→ ASSIGNMENT
Go through the data below and transcribe it exactly. Omit the images.

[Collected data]
────
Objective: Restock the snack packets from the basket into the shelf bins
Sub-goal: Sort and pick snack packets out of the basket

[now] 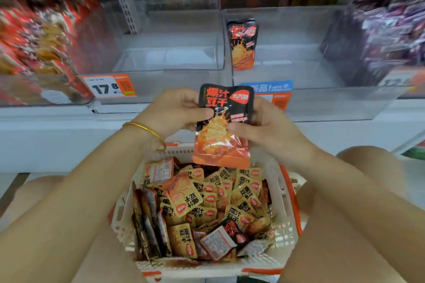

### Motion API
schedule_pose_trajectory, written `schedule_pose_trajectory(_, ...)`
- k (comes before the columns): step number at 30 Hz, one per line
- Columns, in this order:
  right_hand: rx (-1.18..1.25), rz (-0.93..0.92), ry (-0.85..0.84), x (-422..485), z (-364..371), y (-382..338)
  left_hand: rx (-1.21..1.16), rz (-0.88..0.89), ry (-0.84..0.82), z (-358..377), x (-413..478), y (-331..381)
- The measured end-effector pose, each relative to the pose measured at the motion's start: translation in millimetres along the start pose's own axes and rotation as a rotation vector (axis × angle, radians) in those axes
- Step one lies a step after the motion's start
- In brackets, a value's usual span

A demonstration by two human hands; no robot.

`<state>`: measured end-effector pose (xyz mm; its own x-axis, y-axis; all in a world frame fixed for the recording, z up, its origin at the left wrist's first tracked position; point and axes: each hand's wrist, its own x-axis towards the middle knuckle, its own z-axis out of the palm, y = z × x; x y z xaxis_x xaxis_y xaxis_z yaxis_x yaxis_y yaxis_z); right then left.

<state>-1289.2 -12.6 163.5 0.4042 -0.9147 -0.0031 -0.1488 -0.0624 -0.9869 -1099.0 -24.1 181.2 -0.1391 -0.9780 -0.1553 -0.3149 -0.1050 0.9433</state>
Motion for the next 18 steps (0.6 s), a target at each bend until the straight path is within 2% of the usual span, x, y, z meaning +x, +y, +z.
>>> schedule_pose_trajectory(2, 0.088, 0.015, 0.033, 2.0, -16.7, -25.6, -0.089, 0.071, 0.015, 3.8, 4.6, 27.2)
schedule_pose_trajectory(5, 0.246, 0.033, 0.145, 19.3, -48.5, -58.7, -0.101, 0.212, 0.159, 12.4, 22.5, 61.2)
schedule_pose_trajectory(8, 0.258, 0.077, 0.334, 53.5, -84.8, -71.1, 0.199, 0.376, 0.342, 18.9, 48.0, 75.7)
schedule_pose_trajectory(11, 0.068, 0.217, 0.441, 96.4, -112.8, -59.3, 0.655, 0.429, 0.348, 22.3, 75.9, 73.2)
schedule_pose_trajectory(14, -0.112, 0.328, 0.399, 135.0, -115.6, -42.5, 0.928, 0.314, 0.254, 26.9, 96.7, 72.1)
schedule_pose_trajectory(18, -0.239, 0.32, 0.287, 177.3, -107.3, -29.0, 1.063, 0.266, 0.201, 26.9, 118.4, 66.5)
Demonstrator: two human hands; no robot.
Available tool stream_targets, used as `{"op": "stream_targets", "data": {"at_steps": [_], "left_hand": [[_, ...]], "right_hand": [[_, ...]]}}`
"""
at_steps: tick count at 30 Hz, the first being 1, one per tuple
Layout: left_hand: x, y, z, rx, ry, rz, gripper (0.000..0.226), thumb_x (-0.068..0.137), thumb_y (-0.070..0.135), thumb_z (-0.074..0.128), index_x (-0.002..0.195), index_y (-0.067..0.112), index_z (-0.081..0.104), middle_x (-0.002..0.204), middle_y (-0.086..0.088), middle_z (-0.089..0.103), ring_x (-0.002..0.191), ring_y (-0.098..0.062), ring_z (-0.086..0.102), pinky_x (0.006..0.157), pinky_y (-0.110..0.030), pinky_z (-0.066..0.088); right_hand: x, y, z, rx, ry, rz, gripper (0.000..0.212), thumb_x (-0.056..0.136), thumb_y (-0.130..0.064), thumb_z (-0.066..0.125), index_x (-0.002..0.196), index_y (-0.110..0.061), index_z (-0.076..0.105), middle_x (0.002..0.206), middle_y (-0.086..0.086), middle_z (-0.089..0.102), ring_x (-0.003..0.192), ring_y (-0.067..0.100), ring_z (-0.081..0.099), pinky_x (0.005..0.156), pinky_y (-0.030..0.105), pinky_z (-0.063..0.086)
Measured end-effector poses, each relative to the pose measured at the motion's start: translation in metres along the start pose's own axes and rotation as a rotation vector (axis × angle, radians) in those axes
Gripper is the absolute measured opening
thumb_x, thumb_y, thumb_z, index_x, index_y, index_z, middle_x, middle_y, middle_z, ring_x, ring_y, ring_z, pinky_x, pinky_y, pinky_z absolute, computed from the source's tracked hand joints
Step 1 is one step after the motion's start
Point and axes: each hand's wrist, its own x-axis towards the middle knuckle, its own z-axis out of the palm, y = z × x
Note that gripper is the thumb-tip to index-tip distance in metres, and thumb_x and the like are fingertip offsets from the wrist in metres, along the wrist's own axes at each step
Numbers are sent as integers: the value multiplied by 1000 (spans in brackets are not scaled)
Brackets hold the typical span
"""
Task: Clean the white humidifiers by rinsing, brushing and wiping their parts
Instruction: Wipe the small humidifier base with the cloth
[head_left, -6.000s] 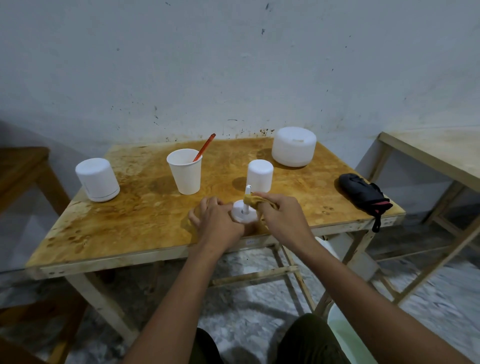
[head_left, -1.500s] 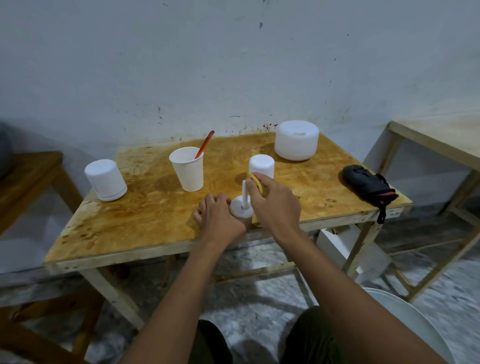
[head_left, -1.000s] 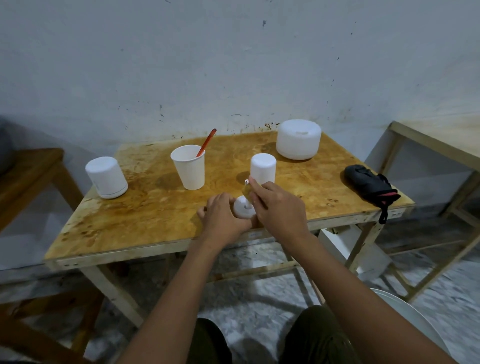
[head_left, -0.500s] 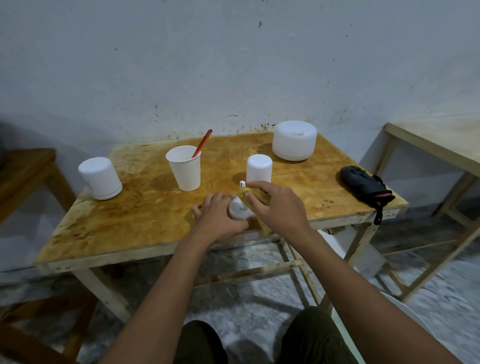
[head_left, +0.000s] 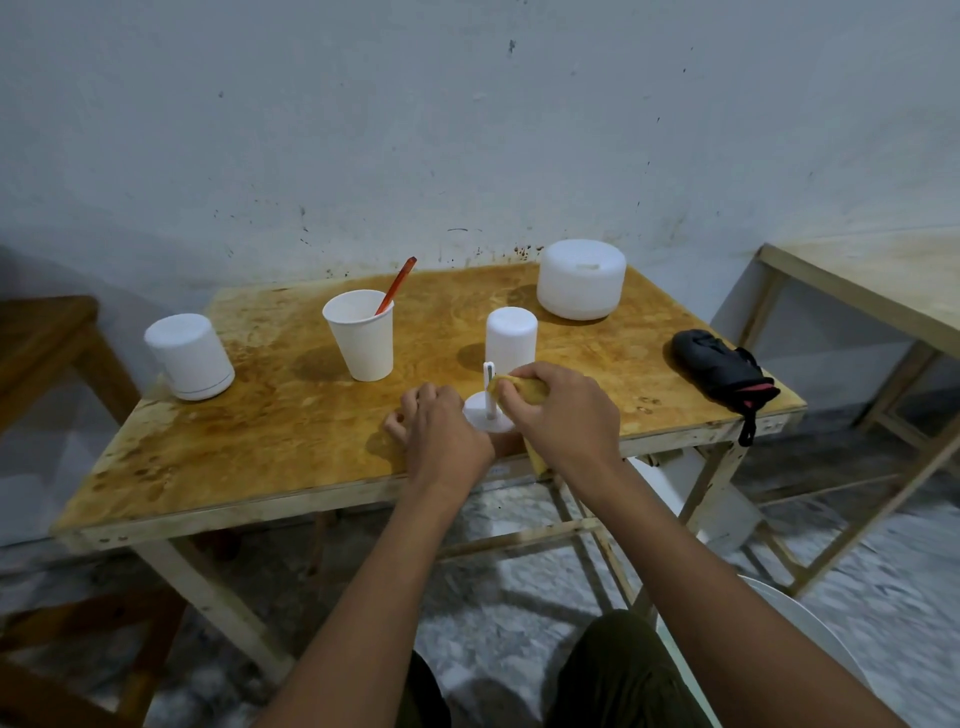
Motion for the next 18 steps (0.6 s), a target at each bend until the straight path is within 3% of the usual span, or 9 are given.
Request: {"op": "stream_targets", "data": {"at_steps": [6, 13, 15, 18], "left_hand": [[-2, 5, 4, -4, 0, -44, 38, 80, 35, 74, 110, 20, 56, 127, 4, 47, 127, -21, 29, 103, -41, 21], [-4, 4, 10, -12, 65, -55, 27, 80, 12, 64, 104, 19, 56, 125, 0, 51, 126, -21, 32, 105, -41, 24], [-3, 3, 12, -10, 74, -51, 27, 80, 15, 69, 102, 22, 55, 125, 1, 51, 125, -20, 32, 104, -41, 24], [-2, 0, 17, 0, 79, -50, 37, 77, 35, 79, 102, 24, 54, 124, 3, 51, 125, -20, 33, 103, -40, 23]], "right_hand": [[-1, -7, 7, -69, 362, -231, 16, 79, -41, 76, 85, -26, 75, 70, -9, 71, 56, 13, 63, 46, 20, 34], [-4, 3, 21, -127, 365, -280, 13, 73, -35, 81, 80, -25, 75, 68, -9, 71, 51, 14, 63, 41, 20, 38], [-3, 1, 20, -98, 388, -284, 13, 76, -36, 79, 80, -25, 74, 69, -9, 71, 52, 13, 63, 42, 19, 34], [3, -6, 17, -63, 421, -299, 13, 79, -37, 76, 81, -25, 74, 70, -9, 72, 53, 11, 64, 43, 19, 34]]}}
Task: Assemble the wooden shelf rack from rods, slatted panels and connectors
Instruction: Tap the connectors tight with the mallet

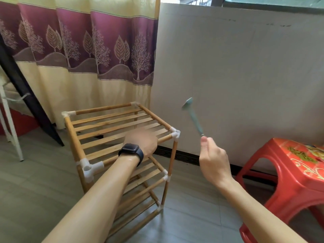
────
→ SOLUTION TO THIS PROBLEM
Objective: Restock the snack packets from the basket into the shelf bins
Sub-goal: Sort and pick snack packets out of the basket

[now] 

### Motion API
schedule_pose_trajectory, written `schedule_pose_trajectory(_, ...)`
- k (comes before the columns): step number at 30 Hz, one per line
- Columns, in this order:
  right_hand: rx (-1.18..1.25), rz (-0.93..0.92), ry (-0.85..0.84), x (-422..485), z (-364..371), y (-382..338)
  left_hand: rx (-1.21..1.16), rz (-0.88..0.89), ry (-0.84..0.82), z (-358..377), x (-413..478), y (-331..381)
- The measured end-effector pose, each relative to the pose measured at the motion's start: translation in millimetres along the start pose's own axes and rotation as a rotation vector (axis × angle, radians) in those axes
- Step one lies a step after the motion's start
- In brackets, a value's usual span

A demonstration by two human hands; no robot.

`<state>`: measured end-effector pose (xyz mm; its own x-axis, y-axis; all in a world frame fixed for the recording, z up, its origin at the left wrist's first tracked position; point and axes: each hand's wrist, its own x-axis towards the middle knuckle, its own z-axis out of the palm, y = z × x; x y z xaxis_x xaxis_y xaxis_z yaxis_x yaxis_y yaxis_z); right then left.

<state>-1289.2 -12.6 163.5 0.4042 -0.9147 -0.0031 -0.1488 -0.0624 -0.9869 -1099.0 -24.1 181.2 -0.1391 -0.9780 -0.1553 -0.3149 -0.1050 0.9433</state>
Motion for the next 18 steps (0.6 s), a target at each bend until the straight path is within 2% of the usual span, x, y, z meaning +x, +y, +z.
>>> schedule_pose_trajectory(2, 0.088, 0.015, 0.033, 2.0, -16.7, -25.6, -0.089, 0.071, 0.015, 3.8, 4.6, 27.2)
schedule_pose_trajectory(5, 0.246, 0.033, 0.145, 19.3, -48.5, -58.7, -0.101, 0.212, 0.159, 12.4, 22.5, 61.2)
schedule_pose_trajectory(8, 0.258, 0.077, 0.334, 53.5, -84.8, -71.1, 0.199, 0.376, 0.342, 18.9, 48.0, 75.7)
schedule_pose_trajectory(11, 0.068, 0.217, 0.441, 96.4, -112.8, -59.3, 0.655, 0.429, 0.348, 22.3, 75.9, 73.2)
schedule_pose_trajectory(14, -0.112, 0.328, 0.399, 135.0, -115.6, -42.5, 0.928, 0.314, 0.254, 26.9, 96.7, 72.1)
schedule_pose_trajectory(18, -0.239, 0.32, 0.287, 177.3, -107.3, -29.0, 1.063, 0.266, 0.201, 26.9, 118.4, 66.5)
Demonstrator: two human hands; no robot.
Available tool stream_targets, used as `{"op": "stream_targets", "data": {"at_steps": [_], "left_hand": [[_, ...]], "right_hand": [[_, ...]]}}`
"""
at_steps: tick count at 30 Hz, the first being 1, one per tuple
Layout: left_hand: x, y, z, rx, ry, rz, gripper (0.000..0.226), thumb_x (-0.068..0.137), thumb_y (-0.070..0.135), thumb_z (-0.074..0.128), index_x (-0.002..0.195), index_y (-0.067..0.112), index_z (-0.081..0.104), middle_x (-0.002..0.204), middle_y (-0.086..0.088), middle_z (-0.089..0.103), ring_x (-0.002..0.191), ring_y (-0.098..0.062), ring_z (-0.086..0.102), pinky_x (0.006..0.157), pinky_y (-0.110..0.030), pinky_z (-0.066..0.088); right_hand: x, y, z, rx, ry, rz, gripper (0.000..0.212), thumb_x (-0.056..0.136), thumb_y (-0.130..0.064), thumb_z (-0.066..0.125), index_x (-0.002..0.196), index_y (-0.110..0.061), index_z (-0.076..0.105), middle_x (0.002..0.206), middle_y (-0.086..0.086), middle_z (-0.089..0.102), ring_x (-0.003..0.192), ring_y (-0.067..0.100), ring_z (-0.081..0.099), pinky_x (0.005..0.156), pinky_y (-0.030..0.105), pinky_z (-0.063..0.086)
Measured end-effector poses, each relative to the pose measured at the motion's start: translation in metres along the start pose's own axes and rotation as a rotation vector (axis × angle, radians) in those axes
Gripper is the absolute measured opening
thumb_x, thumb_y, thumb_z, index_x, index_y, index_z, middle_x, middle_y, middle_z, ring_x, ring_y, ring_z, pinky_x, pinky_y, pinky_z absolute, computed from the source's tracked hand joints
Step 1 is one step after the motion's start
Point and axes: each hand's wrist, its own x-axis towards the middle knuckle, its own z-axis out of the palm, y = z × x
Note that gripper is the thumb-tip to index-tip distance in metres, and thumb_x and the like are fingertip offsets from the wrist in metres, along the wrist's own axes at each step
Numbers are sent as integers: the value multiplied by 1000 (spans in brackets are not scaled)
Brackets hold the typical span
"""
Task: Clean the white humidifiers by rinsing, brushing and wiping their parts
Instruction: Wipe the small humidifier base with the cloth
[head_left, -6.000s] 
[head_left, -1.500s] 
[head_left, -1.000s] 
[head_left, -0.500s] 
[head_left, +0.000s] 
Motion for the next 18 steps (0.6 s), a target at each bend until the straight path is within 3% of the usual span, or 9 are given.
Request: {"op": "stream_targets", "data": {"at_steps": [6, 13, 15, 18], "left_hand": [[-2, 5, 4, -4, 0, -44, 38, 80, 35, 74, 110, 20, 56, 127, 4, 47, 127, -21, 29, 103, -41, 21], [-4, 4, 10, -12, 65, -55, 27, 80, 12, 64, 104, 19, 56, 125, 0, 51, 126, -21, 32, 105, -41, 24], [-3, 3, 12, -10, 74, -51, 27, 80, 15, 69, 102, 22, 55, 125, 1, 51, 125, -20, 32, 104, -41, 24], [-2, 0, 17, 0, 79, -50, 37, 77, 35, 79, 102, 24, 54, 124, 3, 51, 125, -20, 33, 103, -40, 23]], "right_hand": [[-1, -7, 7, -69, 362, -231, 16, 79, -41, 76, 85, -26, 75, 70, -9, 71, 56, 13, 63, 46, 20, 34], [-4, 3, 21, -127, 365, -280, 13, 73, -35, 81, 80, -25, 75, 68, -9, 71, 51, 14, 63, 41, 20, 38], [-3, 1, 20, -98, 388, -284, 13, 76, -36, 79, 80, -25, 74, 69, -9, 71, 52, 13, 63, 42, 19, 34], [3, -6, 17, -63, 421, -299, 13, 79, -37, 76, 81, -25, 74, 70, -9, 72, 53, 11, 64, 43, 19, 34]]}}
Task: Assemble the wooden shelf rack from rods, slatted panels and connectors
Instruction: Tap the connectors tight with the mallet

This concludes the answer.